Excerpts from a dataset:
# # # # # # #
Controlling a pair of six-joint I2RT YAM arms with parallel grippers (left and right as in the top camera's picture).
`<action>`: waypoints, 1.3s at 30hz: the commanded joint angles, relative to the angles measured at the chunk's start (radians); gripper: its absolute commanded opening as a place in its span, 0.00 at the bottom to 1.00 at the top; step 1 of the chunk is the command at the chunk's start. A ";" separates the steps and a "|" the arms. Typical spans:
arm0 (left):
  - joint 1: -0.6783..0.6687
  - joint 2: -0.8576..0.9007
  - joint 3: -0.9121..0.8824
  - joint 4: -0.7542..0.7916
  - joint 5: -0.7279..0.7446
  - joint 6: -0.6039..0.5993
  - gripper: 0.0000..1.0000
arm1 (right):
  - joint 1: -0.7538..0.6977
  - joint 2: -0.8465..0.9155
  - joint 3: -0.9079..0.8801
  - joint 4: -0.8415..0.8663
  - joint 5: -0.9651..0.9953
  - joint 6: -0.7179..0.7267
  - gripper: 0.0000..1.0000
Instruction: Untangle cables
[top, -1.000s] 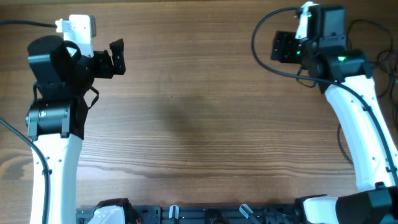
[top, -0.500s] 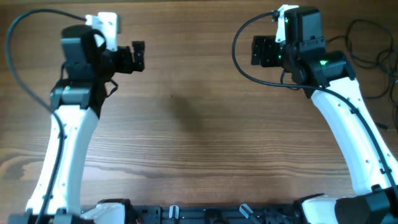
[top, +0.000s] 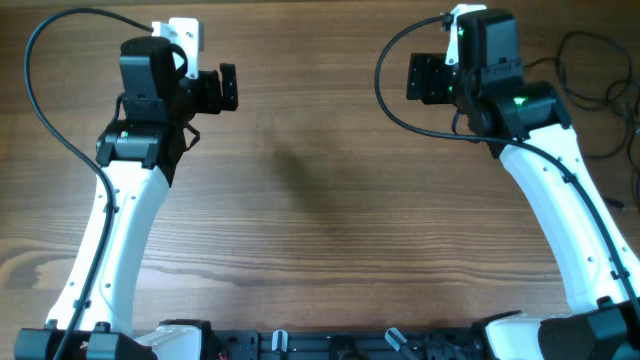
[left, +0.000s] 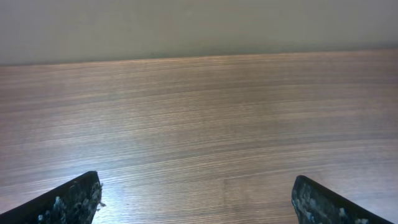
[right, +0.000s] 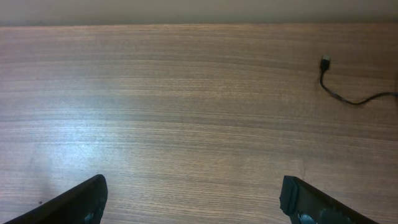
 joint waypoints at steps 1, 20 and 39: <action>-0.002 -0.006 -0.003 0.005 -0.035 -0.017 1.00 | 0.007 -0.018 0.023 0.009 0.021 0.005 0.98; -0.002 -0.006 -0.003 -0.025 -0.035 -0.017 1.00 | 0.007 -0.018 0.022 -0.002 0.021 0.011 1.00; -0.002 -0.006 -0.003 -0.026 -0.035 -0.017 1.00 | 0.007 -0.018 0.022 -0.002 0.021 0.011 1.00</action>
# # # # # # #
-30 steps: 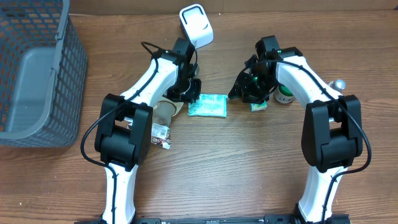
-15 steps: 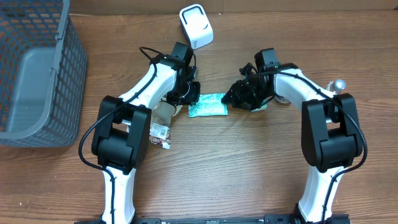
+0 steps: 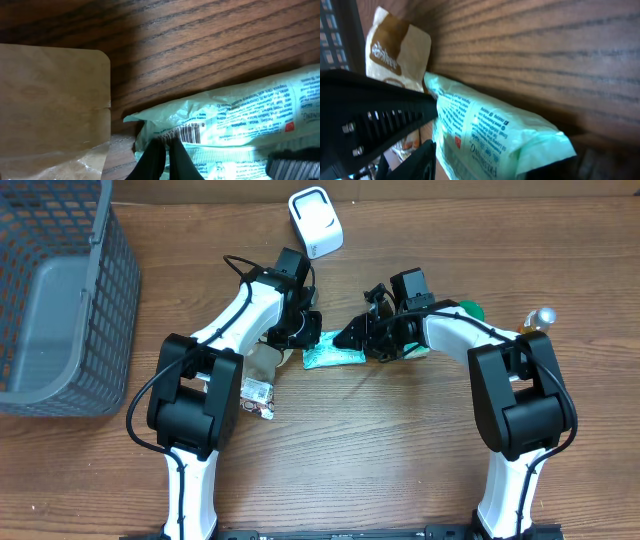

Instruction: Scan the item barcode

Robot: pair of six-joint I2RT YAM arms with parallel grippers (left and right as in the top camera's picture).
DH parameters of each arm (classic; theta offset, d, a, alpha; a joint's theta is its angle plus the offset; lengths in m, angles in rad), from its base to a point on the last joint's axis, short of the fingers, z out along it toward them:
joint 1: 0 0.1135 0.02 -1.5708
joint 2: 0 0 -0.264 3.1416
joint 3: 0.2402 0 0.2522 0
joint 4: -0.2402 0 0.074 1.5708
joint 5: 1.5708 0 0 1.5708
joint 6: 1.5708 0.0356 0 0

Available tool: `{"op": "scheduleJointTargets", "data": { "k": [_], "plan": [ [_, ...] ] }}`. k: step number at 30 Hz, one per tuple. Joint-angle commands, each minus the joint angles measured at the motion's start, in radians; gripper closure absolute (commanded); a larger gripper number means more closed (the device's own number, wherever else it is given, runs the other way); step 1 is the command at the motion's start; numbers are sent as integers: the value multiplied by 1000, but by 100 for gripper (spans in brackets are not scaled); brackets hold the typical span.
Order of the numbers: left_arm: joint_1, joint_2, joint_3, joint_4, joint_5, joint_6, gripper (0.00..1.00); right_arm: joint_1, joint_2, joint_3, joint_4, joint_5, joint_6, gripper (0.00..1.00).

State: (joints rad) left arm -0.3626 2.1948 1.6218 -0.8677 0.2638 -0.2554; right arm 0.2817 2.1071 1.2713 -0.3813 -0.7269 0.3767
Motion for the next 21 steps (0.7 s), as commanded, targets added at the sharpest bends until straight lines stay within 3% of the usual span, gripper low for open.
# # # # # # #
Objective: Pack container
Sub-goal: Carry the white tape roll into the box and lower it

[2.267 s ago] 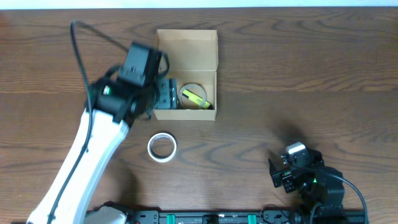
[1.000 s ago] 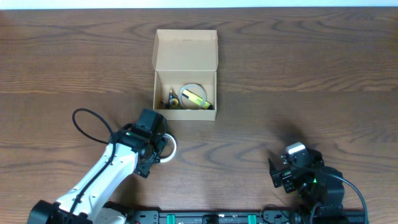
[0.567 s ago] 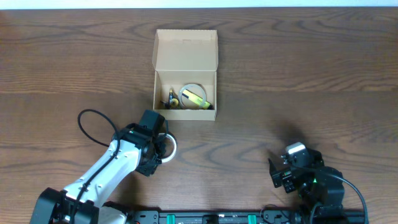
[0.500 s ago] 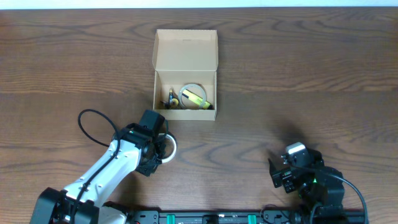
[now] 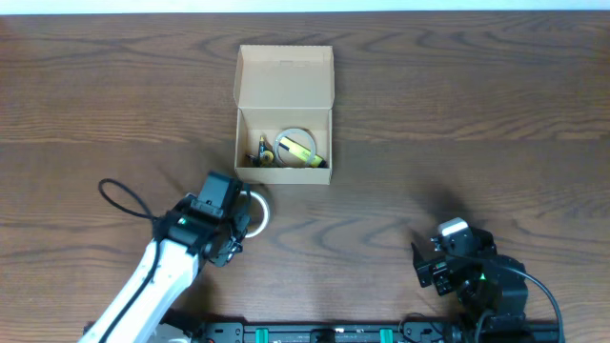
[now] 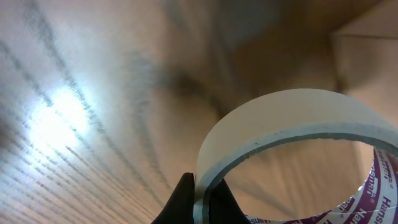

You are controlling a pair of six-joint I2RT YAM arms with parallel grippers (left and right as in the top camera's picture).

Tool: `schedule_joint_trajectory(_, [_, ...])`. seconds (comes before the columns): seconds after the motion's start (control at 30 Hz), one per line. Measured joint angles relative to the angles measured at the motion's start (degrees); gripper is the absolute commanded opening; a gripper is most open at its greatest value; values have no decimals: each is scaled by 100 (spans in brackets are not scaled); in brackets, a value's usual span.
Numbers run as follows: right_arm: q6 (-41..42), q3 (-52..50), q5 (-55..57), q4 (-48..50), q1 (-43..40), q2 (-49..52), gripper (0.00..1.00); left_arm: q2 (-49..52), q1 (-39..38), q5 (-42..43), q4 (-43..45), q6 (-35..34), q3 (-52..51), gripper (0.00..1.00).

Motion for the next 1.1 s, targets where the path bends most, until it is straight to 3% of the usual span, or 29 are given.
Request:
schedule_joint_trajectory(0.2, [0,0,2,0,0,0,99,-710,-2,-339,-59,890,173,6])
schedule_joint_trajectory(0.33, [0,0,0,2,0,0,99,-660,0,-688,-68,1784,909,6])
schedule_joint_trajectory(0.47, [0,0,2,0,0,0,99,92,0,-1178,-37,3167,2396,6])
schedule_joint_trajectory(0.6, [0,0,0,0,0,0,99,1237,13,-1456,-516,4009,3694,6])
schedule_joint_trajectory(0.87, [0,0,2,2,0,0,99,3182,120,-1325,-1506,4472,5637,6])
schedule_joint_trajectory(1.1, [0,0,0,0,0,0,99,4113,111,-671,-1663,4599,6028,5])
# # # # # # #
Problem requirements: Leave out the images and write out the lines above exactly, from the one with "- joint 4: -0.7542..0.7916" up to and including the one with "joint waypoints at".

Written solution:
  - joint 4: -0.7542..0.7916
  - joint 5: -0.7279..0.7446
  - joint 6: -0.6039..0.5993
  - gripper: 0.0000..1.0000
arm1 (right):
  - joint 1: -0.7538..0.6977
  - joint 2: -0.8465..0.9155
  - joint 3: -0.9079..0.8801
  - joint 4: -0.8415..0.8663
  - joint 5: -0.9651..0.9953
  - joint 6: -0.7179..0.7267
  - gripper: 0.0000..1.0000
Instruction: Untangle cables
[top, -1.000s] 
[top, -0.500s] 
[top, +0.000s] 
[left, +0.000s] 
[right, +0.000s] 
 joint waypoints at steps 1, 20 and 39: <action>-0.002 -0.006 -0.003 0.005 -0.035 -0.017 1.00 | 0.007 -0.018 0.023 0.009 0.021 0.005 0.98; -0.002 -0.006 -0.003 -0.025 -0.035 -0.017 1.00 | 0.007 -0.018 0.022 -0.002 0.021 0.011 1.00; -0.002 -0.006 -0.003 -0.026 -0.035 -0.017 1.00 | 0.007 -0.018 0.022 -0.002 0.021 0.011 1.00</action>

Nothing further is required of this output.